(Data listing)
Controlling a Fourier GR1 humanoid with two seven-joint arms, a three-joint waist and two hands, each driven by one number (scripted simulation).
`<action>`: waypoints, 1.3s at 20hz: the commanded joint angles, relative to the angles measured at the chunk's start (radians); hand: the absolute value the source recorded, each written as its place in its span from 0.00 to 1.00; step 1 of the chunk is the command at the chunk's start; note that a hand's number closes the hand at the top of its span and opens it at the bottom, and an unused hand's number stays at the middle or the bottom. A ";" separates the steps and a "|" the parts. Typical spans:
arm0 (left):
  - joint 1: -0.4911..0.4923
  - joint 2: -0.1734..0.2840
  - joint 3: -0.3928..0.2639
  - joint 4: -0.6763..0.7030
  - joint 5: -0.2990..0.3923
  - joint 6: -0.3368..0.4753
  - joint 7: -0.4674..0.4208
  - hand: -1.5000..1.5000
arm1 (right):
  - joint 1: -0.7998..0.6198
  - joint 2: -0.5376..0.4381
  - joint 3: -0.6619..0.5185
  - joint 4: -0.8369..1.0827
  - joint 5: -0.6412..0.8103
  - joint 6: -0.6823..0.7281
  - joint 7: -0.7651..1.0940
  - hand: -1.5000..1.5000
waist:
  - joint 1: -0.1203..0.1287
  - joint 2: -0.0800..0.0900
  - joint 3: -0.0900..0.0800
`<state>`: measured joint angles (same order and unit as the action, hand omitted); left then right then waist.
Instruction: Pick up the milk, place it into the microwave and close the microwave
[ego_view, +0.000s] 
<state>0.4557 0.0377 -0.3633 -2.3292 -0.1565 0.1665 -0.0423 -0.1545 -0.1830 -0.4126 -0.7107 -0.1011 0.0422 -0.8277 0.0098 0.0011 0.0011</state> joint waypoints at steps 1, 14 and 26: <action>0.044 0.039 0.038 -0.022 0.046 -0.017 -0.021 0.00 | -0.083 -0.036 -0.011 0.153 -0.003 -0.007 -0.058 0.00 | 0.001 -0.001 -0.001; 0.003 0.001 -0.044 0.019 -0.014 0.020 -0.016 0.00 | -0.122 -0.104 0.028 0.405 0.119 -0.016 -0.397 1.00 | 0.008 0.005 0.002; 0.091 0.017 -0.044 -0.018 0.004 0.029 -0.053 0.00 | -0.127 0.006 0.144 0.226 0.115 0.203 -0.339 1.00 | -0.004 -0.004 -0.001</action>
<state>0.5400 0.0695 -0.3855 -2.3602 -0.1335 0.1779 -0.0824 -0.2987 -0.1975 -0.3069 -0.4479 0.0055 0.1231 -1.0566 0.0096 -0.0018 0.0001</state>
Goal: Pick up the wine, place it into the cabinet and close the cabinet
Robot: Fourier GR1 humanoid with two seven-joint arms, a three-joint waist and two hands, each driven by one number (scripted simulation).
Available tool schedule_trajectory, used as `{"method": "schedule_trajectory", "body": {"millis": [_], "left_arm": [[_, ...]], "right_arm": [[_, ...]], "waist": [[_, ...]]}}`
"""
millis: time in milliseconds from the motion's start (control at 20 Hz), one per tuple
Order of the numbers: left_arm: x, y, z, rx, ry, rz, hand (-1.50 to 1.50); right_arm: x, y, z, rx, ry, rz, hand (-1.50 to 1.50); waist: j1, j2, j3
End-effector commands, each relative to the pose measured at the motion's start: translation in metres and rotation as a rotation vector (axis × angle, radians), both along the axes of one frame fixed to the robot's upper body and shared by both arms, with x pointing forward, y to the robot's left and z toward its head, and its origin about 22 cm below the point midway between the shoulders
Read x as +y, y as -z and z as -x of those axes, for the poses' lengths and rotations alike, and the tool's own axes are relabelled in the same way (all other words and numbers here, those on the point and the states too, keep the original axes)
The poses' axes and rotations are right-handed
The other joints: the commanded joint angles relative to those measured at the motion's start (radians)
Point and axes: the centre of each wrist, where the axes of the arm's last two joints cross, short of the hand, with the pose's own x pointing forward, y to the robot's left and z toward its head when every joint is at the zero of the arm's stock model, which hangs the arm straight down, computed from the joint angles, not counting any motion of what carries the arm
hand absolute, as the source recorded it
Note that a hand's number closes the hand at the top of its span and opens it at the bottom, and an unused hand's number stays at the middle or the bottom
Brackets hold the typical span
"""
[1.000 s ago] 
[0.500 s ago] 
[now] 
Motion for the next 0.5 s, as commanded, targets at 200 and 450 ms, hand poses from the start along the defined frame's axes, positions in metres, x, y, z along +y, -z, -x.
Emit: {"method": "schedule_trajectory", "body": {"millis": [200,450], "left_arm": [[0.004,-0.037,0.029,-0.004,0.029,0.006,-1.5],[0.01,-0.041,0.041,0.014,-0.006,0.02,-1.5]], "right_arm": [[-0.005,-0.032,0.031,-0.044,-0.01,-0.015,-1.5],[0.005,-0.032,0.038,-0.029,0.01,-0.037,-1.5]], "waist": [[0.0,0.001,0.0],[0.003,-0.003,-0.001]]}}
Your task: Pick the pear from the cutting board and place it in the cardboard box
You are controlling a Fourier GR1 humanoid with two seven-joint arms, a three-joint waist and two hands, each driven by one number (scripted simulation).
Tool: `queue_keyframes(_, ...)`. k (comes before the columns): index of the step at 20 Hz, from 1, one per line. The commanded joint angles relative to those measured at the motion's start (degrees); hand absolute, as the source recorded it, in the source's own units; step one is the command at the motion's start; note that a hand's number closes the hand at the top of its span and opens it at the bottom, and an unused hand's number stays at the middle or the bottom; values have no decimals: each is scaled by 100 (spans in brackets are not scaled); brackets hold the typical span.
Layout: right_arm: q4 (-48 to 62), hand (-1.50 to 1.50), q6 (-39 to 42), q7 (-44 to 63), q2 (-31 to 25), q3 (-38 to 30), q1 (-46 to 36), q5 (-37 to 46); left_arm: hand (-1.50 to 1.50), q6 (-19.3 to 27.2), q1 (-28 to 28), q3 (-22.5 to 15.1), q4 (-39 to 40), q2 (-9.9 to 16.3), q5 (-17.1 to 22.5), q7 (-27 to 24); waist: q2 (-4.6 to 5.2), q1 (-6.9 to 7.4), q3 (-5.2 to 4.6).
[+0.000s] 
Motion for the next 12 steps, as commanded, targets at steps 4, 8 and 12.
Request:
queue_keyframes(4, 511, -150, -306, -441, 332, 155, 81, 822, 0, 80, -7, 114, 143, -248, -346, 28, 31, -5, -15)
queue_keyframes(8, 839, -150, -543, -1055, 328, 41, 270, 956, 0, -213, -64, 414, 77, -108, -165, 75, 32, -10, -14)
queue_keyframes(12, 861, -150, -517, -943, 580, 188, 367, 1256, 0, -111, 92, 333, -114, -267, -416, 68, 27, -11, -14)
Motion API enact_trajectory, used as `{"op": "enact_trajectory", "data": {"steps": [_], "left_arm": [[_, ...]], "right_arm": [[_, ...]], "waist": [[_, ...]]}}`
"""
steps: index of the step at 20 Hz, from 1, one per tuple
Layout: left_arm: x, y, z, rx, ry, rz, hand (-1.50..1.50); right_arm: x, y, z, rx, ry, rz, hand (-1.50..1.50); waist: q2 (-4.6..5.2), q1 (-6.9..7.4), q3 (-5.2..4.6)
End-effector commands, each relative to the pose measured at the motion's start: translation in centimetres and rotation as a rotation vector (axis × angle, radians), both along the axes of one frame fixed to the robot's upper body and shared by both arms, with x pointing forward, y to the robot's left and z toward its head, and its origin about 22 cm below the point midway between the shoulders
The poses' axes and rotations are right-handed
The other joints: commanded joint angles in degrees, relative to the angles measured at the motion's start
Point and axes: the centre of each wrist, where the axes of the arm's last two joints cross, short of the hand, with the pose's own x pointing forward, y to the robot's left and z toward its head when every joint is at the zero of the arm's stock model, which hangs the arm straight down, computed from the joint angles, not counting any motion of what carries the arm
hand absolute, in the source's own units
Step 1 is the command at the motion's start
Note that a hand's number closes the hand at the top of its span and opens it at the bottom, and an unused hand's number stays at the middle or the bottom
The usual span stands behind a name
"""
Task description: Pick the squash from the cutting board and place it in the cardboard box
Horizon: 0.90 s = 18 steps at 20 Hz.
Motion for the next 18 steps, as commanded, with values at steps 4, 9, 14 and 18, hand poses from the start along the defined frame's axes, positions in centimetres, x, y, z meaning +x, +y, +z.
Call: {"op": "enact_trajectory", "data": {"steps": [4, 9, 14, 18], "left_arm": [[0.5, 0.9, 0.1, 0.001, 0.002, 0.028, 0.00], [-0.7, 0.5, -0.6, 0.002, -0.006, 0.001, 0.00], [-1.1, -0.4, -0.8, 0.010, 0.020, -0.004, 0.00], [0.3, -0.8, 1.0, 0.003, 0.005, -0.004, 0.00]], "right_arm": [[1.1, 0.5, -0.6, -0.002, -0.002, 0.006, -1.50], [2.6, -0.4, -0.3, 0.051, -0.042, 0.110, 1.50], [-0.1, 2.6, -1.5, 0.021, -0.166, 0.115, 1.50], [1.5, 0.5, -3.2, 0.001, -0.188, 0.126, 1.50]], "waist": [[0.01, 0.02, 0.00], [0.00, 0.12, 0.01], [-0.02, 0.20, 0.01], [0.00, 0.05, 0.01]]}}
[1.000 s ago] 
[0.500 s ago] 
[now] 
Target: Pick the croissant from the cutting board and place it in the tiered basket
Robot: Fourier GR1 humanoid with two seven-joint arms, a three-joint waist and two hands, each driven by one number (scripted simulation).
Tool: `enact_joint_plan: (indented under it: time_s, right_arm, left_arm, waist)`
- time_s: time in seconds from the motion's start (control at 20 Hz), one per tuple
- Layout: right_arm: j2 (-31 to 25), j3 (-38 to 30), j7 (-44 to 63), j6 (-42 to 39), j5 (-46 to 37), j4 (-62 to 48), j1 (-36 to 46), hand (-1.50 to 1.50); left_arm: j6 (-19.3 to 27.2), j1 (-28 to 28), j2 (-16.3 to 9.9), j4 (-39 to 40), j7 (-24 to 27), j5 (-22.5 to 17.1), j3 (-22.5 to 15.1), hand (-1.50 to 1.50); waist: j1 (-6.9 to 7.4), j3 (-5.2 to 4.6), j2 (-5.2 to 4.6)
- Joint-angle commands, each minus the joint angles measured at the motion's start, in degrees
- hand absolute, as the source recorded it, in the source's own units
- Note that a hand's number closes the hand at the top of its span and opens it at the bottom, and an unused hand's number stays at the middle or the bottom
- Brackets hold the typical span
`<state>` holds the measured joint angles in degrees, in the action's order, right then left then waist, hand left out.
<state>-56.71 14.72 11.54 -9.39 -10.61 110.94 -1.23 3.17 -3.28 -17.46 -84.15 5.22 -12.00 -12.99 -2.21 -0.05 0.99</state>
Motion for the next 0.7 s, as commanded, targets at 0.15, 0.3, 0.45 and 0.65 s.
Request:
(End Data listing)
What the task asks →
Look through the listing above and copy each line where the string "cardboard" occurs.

Worked solution →
Your task: Pick the pear from the cutting board and place it in the cardboard box
Task description: Pick the squash from the cutting board and place it in the cardboard box

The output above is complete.